> _THE PROBLEM_:
Nothing outside the range is wanted. Repeat exactly the lines below from the one with "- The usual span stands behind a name" through the one with "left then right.".

> _RECORDED DATA_:
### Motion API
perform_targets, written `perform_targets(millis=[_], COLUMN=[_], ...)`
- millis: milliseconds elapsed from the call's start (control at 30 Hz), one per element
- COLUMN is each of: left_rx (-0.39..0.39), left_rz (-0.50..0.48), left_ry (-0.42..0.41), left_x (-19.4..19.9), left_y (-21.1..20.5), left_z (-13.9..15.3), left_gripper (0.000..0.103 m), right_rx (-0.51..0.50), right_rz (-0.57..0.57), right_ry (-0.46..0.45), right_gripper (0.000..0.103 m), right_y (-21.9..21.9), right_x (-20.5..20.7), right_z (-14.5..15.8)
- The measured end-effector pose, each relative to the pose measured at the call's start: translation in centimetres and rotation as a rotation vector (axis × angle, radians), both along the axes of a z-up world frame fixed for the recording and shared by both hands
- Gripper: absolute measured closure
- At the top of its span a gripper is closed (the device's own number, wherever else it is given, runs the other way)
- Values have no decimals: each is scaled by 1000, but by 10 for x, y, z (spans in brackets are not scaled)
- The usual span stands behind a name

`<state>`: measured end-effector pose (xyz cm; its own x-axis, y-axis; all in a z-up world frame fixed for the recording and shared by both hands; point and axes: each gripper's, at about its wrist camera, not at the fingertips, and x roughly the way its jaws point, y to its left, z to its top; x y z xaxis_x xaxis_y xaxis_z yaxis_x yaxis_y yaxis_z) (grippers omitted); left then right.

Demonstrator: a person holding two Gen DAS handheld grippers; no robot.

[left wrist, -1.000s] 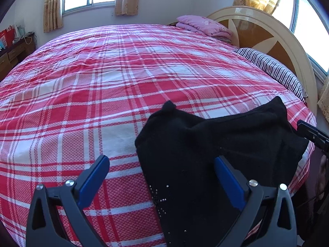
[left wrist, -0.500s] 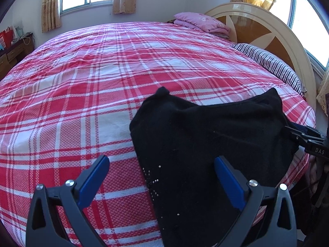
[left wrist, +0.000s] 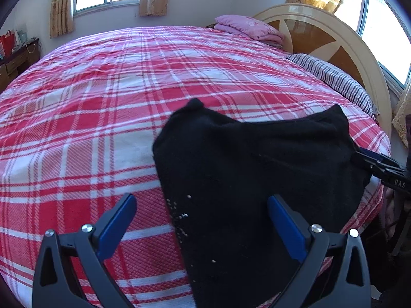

> _ANSWER BOX_:
- The usual span stands behind a name

`<state>`: measured end-effector pose (xyz cm; its own x-axis, y-axis; all in a z-up world frame fixed for the recording and shared by both hands; point and axes: each gripper's, at about its wrist camera, not at the fingertips, and x roughly the way its jaws point, y to its left, z to its top; x y z xaxis_x xaxis_y xaxis_z yaxis_x yaxis_y yaxis_z) (grippers omitted); left then right.

The response to this exercise has been given in full.